The significance of the developments can hardly be overstated. First, in a unique phenomenon rarely seen anywhere in the country in recent memory, the leaderless ‘Seize Marina’ movement that began with just 40-odd youth swelled to lakhs in next to no time – and that too by resolutely keeping politicians at bay. [The Maratha March in Maharashtra and the Patidar agitation in Gujarat come close, but were not quite spontaneous like the jallikattu protest in Tamil Nadu.] Secondly, it is only the second time in the last three decades when a government has sought to overturn a Supreme Court through an ordinance. The last time it was done was in the infamous Shah Bano case in 1986 when the late Rajiv Gandhi buckled under the pressure of orthdox Muslim clergy. [There was another aborted bid to undo an apex court ruling when the last UPA government headed by Manmohan Singh sought to annul the SC verdict barring convicted politicians from contesting elections by bringing an ordinance but backed off after Rahul Gandhi famously tore up the ordinance at a press conference.]
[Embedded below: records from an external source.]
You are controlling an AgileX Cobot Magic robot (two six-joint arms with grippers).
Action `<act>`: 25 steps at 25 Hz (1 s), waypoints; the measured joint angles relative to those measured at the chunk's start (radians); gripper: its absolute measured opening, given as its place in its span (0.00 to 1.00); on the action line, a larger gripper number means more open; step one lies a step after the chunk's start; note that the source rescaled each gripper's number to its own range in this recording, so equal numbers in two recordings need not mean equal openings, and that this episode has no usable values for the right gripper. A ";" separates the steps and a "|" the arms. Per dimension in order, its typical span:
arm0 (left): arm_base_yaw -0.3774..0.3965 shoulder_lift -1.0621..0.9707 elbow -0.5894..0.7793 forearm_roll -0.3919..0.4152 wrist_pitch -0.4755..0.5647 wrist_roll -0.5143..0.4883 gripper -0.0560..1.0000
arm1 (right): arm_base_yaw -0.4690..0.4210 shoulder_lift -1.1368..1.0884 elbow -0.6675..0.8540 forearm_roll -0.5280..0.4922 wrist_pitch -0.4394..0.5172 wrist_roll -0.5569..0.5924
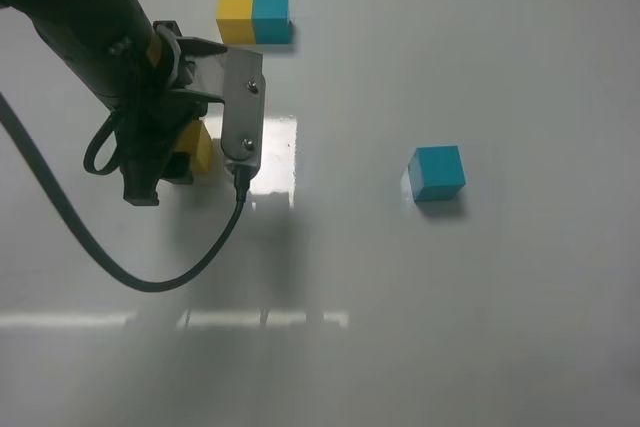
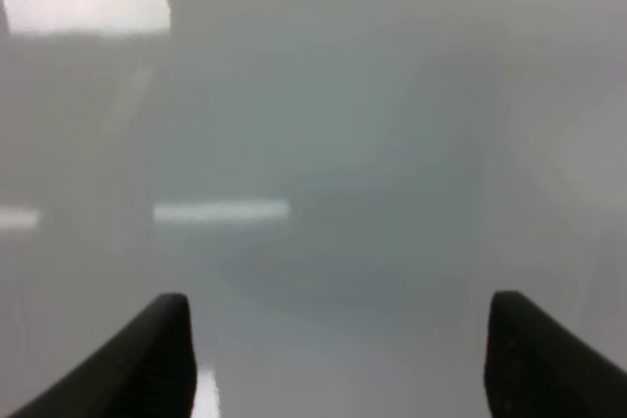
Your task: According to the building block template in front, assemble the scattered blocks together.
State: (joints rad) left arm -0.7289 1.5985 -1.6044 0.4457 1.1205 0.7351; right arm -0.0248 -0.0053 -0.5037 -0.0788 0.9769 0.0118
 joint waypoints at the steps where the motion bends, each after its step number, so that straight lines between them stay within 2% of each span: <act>1: 0.000 0.001 0.000 -0.001 0.000 0.000 0.85 | 0.000 0.000 0.000 0.000 0.000 0.000; 3: 0.000 0.002 0.000 -0.001 0.000 0.000 0.85 | 0.000 0.000 0.000 0.000 0.000 0.000; 5: 0.000 0.004 0.000 -0.002 0.001 -0.003 0.78 | 0.000 0.000 0.000 0.000 0.000 0.000; 6: 0.000 0.005 0.000 -0.003 0.001 -0.004 0.67 | 0.000 0.000 0.000 0.000 0.000 0.000; 7: 0.000 0.006 0.000 -0.004 0.003 -0.005 0.51 | 0.000 0.000 0.000 0.000 0.000 0.000; 8: 0.000 0.008 0.000 -0.004 0.003 -0.009 0.21 | 0.000 0.000 0.000 0.000 0.000 0.000; 9: 0.000 0.008 -0.001 -0.004 0.006 -0.017 0.10 | 0.000 0.000 0.000 0.000 0.000 0.000; 18: -0.009 0.010 -0.035 -0.014 0.037 -0.061 0.11 | 0.000 0.000 0.000 0.000 0.000 0.000; 25: -0.124 0.010 -0.168 -0.015 0.088 -0.064 0.11 | 0.000 0.000 0.000 0.000 0.000 0.000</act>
State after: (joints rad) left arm -0.8530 1.6083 -1.7724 0.4309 1.2080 0.6709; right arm -0.0248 -0.0053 -0.5037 -0.0788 0.9769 0.0118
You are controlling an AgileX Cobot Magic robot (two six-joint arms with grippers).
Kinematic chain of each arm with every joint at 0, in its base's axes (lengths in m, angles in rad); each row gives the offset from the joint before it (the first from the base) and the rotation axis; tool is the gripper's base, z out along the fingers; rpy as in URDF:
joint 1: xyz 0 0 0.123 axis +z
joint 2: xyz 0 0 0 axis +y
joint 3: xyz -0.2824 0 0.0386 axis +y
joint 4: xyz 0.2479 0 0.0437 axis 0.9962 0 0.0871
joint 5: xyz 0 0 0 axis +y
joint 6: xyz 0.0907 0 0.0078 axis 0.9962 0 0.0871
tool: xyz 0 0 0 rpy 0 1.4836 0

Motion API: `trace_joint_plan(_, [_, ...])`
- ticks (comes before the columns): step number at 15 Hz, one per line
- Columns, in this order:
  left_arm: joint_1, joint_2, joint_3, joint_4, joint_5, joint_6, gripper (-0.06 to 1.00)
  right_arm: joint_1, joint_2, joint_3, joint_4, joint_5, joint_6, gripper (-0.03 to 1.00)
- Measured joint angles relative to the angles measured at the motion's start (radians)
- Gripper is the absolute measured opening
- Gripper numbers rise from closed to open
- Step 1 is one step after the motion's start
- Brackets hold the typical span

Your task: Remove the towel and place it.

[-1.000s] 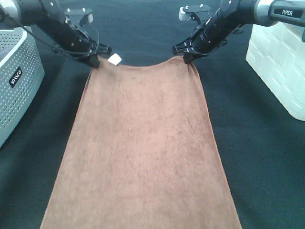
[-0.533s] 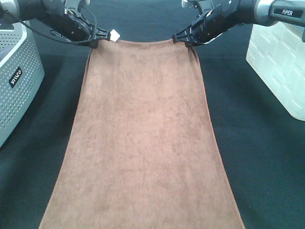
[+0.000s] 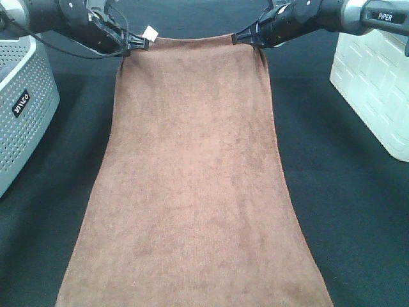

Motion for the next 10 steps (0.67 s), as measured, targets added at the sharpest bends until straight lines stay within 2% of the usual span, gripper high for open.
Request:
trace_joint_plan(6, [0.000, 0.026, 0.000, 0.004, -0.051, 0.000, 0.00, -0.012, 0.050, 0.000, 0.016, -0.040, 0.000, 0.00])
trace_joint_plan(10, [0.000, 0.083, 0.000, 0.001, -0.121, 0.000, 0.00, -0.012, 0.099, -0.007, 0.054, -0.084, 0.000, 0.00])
It is hard to take a side in this case. Both sides – the animal rights activists on the one hand and proponents of jallikattu on the other – have strong arguments to back their case. The ground on which the former justify the ban – cruelty to animals – is unexceptionable. After all, who can justify cruelty inflicted on the bulls – as has been well documented – during the sport? There is also the threat of death of the men who play the game and serious injury and trauma to the bull (votaries of jallikattu say there has never been a case of a bull dying during jallikattu). Not many people know that the case that ultimately led to the ban on the bull taming game played as part of the Pongal celebrations was filed not by PETA or any animal rights activist but by A Nagaraja, a man who lost his son to the sport in 2004. Thus, a ban on jallikattu was necessary to save human life, if not on the grounds of cruelty to animals.

Conversely, the vast army of pro-jallikattu protesters also has a case that cannot be brushed aside easily. Citing references to the bull taming game in Tamil literature written 2000 years ago, they have claimed that it has been part of Tamil culture for millennia. Others have argued that it is the last remaining bulwark against the gradual extinction of native bull breeds. The fact that the ‘Seize Marina’ movement has been led – and manned – by highly educated and tech savvy youth makes it difficult to ignore it as the ranting of obscurantist Tamils. Coming as it does soon after Tamil Nadu was denied its rightful share of Cauvery waters by Karnataka despite a Supreme Court order, the protest against the ban on jallikattu is being interpreted as the collective outpouring of anger against what is being seen as a ‘conspiracy’ to ride roughshod over Tamil sentiments, the same impulse that led to the anti-Hindi agitation in the 1960s. The dangers of fresh attempts to overturn the ordinance promulgated by the Tamil Nadu government to enforce the ban on jallikattu should thus be obvious.

It seems a lasting solution lies only in the long term. It calls for plenty of patience on the part of animal rights activists and prolonged and dogged persuasion to convince the people of Tamil Nadu why jallikattu is not indispensable to Tamil culture and tradition. May be there is a need to tweak the argument by presenting it as a threat to the life and limbs of human beings and not just a case of animal rights. Any attempt to enforce the ban in a hurry could prove counterproductive.